*Required work*:
Provide the number of lines in the material containing the word "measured", with nothing added.

--- Provided material Enclosed Below ---

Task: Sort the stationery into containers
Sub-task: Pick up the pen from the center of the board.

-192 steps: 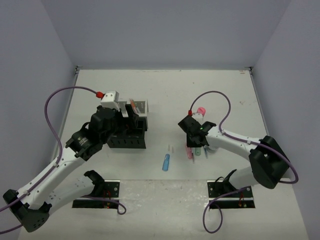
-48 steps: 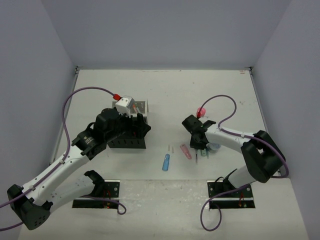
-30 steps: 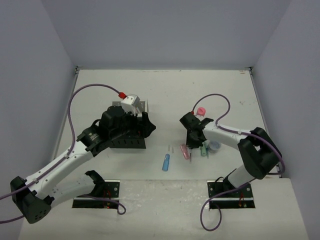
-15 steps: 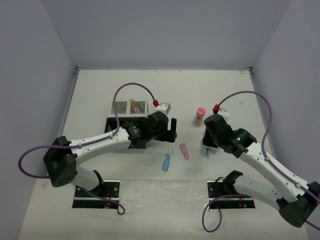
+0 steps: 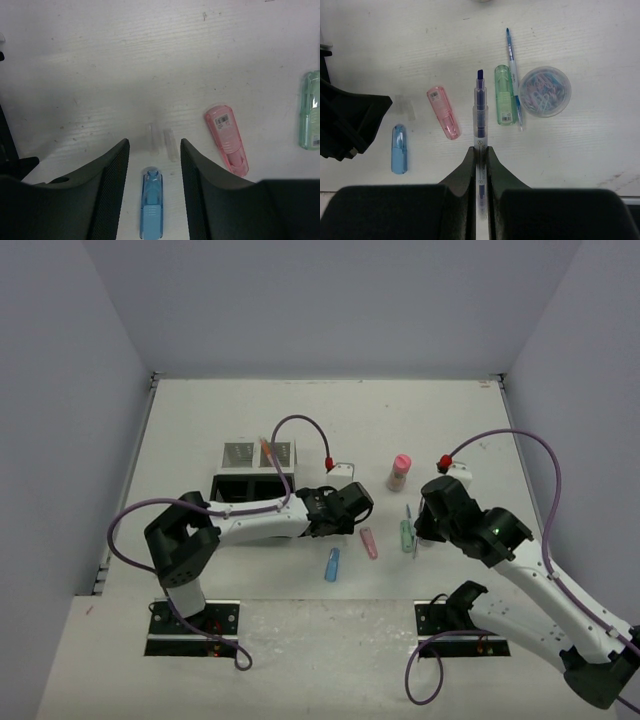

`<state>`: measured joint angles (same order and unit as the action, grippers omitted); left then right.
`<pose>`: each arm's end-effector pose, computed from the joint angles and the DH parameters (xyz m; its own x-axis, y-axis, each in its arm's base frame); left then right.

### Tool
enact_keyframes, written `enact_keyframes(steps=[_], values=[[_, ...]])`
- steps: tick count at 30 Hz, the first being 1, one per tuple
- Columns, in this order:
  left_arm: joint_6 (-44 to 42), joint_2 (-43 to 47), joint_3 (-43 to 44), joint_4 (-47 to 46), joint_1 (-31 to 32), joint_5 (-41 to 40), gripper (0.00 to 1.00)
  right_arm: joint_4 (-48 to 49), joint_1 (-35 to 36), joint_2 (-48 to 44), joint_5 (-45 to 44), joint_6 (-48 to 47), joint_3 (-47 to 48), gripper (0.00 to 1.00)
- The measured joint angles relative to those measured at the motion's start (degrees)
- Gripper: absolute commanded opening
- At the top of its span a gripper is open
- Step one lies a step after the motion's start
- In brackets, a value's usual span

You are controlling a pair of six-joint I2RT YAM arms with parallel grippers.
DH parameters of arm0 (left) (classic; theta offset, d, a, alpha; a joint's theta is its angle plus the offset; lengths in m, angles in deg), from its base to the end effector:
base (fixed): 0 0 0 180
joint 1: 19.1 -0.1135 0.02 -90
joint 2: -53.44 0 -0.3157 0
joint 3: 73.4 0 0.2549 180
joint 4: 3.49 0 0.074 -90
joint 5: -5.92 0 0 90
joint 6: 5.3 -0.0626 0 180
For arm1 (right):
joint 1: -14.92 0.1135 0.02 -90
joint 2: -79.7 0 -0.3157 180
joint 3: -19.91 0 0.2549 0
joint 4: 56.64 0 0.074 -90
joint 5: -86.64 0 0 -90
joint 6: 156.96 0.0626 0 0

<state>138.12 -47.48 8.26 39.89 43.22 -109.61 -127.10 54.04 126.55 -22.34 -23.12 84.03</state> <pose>0.2006 -0.3243 0.2235 -0.8137 -0.0088 -0.5813 0.0901 0.9859 -0.1409 0.1116 0.0645 0.3129 -0.7566 0.2290 -0.6125 0.1089 0.9677 0.2272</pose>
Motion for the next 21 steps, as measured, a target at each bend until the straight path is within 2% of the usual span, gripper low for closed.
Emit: enact_keyframes(steps=[6, 9, 12, 21], values=[[1.45, -2.17, 0.34, 0.93, 0.22, -0.88, 0.43, 0.0, 0.01, -0.41, 0.2, -0.23, -0.02, 0.0], [1.65, -3.75, 0.34, 1.27, 0.32, -0.88, 0.39, 0.02, 0.23, -0.66, 0.28, -0.34, -0.02, 0.0], [1.82, -4.52, 0.34, 1.26, 0.41, -0.86, 0.3, 0.02, 0.42, -0.86, 0.36, -0.37, -0.05, 0.0], [2.04, -5.49, 0.44, 1.19, 0.44, -0.67, 0.31, 0.02, 0.7, -0.93, 0.36, -0.37, -0.07, 0.0]])
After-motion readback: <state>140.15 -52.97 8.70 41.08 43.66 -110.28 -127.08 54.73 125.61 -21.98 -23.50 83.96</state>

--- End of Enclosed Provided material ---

*Response area*:
3